▶ WHAT YOU NEED TO DO
Look through the entries that follow and return each line that has the string "fill".

BEGIN

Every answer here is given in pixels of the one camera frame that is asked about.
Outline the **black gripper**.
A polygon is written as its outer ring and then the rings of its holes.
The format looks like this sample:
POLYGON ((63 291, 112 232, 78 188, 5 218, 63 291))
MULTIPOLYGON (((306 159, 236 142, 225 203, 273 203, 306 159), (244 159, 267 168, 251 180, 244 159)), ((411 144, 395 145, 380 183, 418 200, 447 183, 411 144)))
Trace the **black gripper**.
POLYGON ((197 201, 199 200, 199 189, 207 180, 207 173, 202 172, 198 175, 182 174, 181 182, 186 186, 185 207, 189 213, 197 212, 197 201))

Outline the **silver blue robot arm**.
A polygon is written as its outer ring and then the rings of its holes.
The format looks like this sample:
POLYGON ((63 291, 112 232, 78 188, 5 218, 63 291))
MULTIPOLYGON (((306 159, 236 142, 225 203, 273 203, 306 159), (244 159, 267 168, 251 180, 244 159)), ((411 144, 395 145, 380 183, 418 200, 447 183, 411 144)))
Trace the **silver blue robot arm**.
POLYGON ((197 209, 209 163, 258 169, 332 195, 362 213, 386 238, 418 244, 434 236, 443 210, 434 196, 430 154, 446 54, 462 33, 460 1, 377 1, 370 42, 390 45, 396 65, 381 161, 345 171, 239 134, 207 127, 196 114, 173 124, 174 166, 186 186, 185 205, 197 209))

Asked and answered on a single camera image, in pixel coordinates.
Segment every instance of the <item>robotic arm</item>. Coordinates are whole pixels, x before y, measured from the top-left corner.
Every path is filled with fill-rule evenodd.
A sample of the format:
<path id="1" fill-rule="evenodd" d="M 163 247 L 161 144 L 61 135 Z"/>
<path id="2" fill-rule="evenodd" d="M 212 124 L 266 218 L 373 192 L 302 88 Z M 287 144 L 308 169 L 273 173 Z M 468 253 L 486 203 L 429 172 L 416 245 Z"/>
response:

END

▶ FINISHED TASK
Every path is filled with fill-rule evenodd.
<path id="1" fill-rule="evenodd" d="M 163 247 L 161 144 L 61 135 Z"/>
<path id="2" fill-rule="evenodd" d="M 212 124 L 266 218 L 373 192 L 302 88 Z M 287 144 L 308 169 L 273 173 Z M 468 253 L 486 203 L 429 172 L 416 245 Z"/>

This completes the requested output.